**Source information**

↓

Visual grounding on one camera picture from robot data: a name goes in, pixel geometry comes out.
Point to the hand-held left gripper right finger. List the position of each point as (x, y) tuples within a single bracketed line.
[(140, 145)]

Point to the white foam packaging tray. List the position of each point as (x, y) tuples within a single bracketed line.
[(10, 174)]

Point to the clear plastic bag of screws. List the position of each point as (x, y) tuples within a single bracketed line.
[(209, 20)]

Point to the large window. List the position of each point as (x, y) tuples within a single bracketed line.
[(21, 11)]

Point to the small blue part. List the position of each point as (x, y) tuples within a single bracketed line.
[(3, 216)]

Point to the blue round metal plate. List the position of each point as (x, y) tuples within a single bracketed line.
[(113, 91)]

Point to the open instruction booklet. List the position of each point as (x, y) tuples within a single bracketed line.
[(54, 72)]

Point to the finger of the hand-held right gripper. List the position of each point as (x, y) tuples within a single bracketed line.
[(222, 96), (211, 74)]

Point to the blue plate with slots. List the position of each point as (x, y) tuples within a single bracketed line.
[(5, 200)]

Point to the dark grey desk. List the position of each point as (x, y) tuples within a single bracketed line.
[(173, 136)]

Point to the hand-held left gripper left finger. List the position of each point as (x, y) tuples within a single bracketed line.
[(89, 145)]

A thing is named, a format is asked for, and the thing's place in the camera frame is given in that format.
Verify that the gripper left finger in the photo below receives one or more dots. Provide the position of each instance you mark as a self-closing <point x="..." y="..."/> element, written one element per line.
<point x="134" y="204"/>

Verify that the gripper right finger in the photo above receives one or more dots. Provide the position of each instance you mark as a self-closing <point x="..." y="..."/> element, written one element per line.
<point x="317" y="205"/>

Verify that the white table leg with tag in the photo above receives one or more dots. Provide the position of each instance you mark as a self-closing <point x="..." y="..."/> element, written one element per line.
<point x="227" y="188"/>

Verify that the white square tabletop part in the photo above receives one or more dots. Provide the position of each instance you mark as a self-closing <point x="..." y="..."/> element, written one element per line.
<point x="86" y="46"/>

↑

**Exercise instructions**
All of the lines above are to be restated word for word.

**Response to this exercise**
Visual grounding on one camera picture from robot data: a name goes in, pixel geometry comes out.
Point to the hand-held left gripper right finger. List the position of each point as (x, y) tuples within a single bracketed line.
[(140, 145)]

Point to the white foam packaging tray. List the position of each point as (x, y) tuples within a single bracketed line.
[(10, 174)]

Point to the clear plastic bag of screws. List the position of each point as (x, y) tuples within a single bracketed line.
[(209, 20)]

Point to the large window. List the position of each point as (x, y) tuples within a single bracketed line.
[(21, 11)]

Point to the small blue part. List the position of each point as (x, y) tuples within a single bracketed line.
[(3, 216)]

Point to the blue round metal plate. List the position of each point as (x, y) tuples within a single bracketed line.
[(113, 91)]

Point to the open instruction booklet. List the position of each point as (x, y) tuples within a single bracketed line.
[(54, 72)]

Point to the finger of the hand-held right gripper. List the position of each point as (x, y) tuples within a single bracketed line.
[(222, 96), (211, 74)]

Point to the blue plate with slots. List the position of each point as (x, y) tuples within a single bracketed line.
[(5, 200)]

Point to the dark grey desk. List the position of each point as (x, y) tuples within a single bracketed line.
[(173, 136)]

Point to the hand-held left gripper left finger. List the position of each point as (x, y) tuples within a single bracketed line.
[(89, 145)]

A thing is named, a format is asked for, and the thing's place in the camera frame is given in that format.
Verify that the gripper left finger in the photo below receives one or more dots. Provide the position of each instance you mark as a self-closing <point x="..." y="..."/> element, written one element per line.
<point x="134" y="204"/>

Verify that the gripper right finger in the photo above receives one or more dots. Provide the position of each instance you mark as a self-closing <point x="..." y="..."/> element, written one element per line.
<point x="317" y="205"/>

Verify that the white table leg with tag in the photo above receives one or more dots. Provide the position of each instance you mark as a self-closing <point x="..." y="..."/> element, written one element per line.
<point x="227" y="188"/>

Verify that the white square tabletop part in the photo above receives one or more dots. Provide the position of each instance you mark as a self-closing <point x="..." y="..."/> element, written one element per line.
<point x="86" y="46"/>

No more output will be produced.